前泊地の奥鬼怒温泉郷・八丁の湯を出発した我々は雨の降る中、川俣ダム→川治ダム→五十里ダムを経由して県道249号へ入ると、すぐに「道の駅 湯西川」が現れた。

トイレ休憩の後、道の駅を出発。ここから温泉街までは20分程度。湯西川ダムの建設にともなって付け替えられた新しくて快適な道路だから非常に楽ちん。昔は条件の悪い道で大変だったようだが。

温泉街を過ぎてさらに奥地へ

温泉街も昭和レトロな寂れ方はしておらず、平成の(令和とまでは言わない)オープンな雰囲気が漂っていた。
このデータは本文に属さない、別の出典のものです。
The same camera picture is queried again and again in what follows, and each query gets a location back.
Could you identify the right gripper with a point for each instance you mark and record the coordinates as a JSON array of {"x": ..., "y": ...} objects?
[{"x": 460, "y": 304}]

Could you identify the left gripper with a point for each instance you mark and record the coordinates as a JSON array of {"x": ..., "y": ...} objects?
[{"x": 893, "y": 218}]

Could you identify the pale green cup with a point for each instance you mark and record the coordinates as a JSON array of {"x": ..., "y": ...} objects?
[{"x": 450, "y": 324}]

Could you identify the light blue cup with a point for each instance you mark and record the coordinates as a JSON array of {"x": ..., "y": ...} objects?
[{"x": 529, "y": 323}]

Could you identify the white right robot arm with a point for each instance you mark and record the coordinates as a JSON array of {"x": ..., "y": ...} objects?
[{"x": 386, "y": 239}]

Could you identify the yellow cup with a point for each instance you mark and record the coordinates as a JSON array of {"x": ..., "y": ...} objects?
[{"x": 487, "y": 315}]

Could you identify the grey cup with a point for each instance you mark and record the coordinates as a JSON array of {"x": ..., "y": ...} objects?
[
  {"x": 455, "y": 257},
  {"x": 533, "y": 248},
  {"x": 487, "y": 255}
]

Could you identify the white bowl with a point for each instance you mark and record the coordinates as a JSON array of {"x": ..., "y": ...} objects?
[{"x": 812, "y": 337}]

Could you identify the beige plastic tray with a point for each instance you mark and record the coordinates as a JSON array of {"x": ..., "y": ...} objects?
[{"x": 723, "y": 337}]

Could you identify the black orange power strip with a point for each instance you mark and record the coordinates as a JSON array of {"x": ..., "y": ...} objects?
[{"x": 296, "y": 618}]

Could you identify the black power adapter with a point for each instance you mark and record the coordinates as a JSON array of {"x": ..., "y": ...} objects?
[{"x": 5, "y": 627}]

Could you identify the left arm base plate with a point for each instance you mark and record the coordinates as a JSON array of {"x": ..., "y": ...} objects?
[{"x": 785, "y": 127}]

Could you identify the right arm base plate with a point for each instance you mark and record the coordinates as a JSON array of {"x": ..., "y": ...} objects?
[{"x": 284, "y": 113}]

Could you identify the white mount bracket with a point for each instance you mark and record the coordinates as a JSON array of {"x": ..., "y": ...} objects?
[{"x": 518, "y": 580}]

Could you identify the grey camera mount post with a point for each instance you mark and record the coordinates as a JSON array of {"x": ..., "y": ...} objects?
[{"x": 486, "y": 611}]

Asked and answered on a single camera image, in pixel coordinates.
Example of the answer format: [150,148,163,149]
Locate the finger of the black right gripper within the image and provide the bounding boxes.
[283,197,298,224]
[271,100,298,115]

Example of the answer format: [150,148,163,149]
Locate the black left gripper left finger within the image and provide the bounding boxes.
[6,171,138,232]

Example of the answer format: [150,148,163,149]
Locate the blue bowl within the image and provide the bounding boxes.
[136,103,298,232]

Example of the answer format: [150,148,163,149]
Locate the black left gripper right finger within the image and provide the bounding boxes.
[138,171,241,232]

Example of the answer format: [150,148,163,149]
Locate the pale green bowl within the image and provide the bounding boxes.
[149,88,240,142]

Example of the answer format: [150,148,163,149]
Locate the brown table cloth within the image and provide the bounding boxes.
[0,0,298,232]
温泉地としては現代のニーズに対応して健闘しているんじゃないかな。第一印象で適当なことを言ってるだけだが。

温泉街を抜けてさらに山奥へ。人家もまばらになってきたところに平の高房があった。平家の屋敷を見たことはないけど門構えがいかにもそれっぽい演出。いいですねー。
平の高房 入口の門
なお鉄道で行く場合、野岩鉄道の湯西川温泉駅が最寄りとなる。当駅は上述の道の駅と合体したようなつくりとなっており、つまりは駅を出てもすぐに温泉街ではない。駅からバスに乗り換えて終点・湯西川温泉まで20分。運行本数に注意。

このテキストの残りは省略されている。